Feature review of AFL and WinAFL
Introduction
Since we’ve already talked about the types of fuzzing quite some time ago(Fuzzing 1), let’s dive straight into the overview of American Fuzzy Lop
(AFL), a coverage-based evolutionary fuzzer.
In this post, we will go over the design inspiration of AFL
, the inner workings of AFL, as well as WinAFL
, a fork by ProjectZero to fuzz Windows binaries.
Inspiration
Before coverage-based evolutionary fuzzers were a thing in the late 2000s, researcher Tavis Ormandy(forgive me for making this sound like a history lesson… thought it’s quite disrespectful to leave out the name ;)) used gcov
to measure coverage of various testcases to find the one with most coverage, then fed that as corpus to a dumb fuzzer.
This act netted him quite a number of bugs, and sparked the thought “what if we performed this at a regular interval during the fuzzing session such that the test cases generated always favoured coverage”.
However, creators soon realised that this approach of explicitly calculating coverage is resource intensive, which led to it looking good on paper but infeasible in practise.
AFL’s main design principal then became “Simplicity and Useability”. For example, it just favours testcases that do something new, instead of actually reasoning coverage.
Ad Verbatim:
1 | In fact, at its core, it's designed to be just a very good traditional fuzzer with a wide range of interesting, well-researched strategies to go by.
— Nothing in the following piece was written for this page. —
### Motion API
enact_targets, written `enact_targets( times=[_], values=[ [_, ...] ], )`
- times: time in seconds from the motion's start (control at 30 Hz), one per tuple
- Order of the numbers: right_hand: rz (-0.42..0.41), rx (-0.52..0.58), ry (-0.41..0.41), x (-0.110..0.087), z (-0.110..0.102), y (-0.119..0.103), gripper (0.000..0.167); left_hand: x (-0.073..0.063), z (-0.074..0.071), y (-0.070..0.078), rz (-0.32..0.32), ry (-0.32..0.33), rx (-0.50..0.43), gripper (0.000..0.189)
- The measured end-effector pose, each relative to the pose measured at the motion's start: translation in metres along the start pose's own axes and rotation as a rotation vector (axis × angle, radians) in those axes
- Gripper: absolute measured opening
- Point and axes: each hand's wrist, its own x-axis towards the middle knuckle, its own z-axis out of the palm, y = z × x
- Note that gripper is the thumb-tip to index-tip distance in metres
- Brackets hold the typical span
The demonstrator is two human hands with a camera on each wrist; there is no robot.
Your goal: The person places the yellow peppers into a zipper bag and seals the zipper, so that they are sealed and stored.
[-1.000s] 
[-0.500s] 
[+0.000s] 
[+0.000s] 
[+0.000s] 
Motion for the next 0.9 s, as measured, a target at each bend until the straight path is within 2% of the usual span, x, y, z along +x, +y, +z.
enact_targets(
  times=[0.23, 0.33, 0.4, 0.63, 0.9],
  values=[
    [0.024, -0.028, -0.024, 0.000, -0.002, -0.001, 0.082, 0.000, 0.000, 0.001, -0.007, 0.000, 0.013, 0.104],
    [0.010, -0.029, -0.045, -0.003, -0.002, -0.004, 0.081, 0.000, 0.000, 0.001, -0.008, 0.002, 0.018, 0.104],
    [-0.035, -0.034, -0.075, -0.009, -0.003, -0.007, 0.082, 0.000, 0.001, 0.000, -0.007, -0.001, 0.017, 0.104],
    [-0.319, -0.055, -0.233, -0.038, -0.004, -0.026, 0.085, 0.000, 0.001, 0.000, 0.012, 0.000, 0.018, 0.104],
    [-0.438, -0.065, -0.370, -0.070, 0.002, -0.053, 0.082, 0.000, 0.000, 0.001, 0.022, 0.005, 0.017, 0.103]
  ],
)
The fancy parts just help it focus the effort in places where it matters the most. |
AFL Details
Coverage
Just like symbolic execution, coverage is one of, if not the most important feedback metric on the journey of program exploration.
AFL collects coverage by using a 64kb
shared memory buffer. 64kb is chosen for efficient L2 cache access, and a decently low collision rate for most programs.
The pseudocode is like:
1 | cur_location = <COMPILE_TIME_RANDOM>; |
and is injected into every branch in the compiled source code, made possible by AFL’s custom implementation of compilers like gcc
.
Every byte set in the output map can be thought of as a hit for a particular (branch_src, branch_dst) tuple in the instrumented code.
Why is prev_location
divided by 2? This is to differentiate between paths of tight loops.
For example, a loop surrounding branch A
, such that the path produced is A->A
will be calculated as shared_mem[0]
, which is identical to that of path B->B
if the division does not exist.
When a mutated input produces an execution trace containing new tuples, the corresponding input file is favoured, preserved and routed for additional processing.
If no new tuples are found, the input is discarded, even if the overall flow is unique.
For example, gievn A->B->C
and C->A->B
already favoured, A->B->E
will be preserved while A->B->C->A
will be discarded, even though its flow is unique.
The fuzzer also considers coarse tuple hit counts, divided into several buckets:
1, 2, 3, 4-7, 8-15, 16-31, 32-127, 128+
Changes within the range of a single bucket are ignored(For example a loop cycling 40 times vs cycling 43 times); transition from one bucket to another is flagged as an interesting change in program control flow(a piece of code that was running once now runs twice, amazing!), and is favoured for evolution.
Evolution
These favoured test cases are added back into the input queue, and used as a corpus for next rounds of fuzzing.
AFL does not prioritise these newly added corpuses over the current queue of corpuses, and simply queues them behind the current corpuses. This design is proven more effective empirically.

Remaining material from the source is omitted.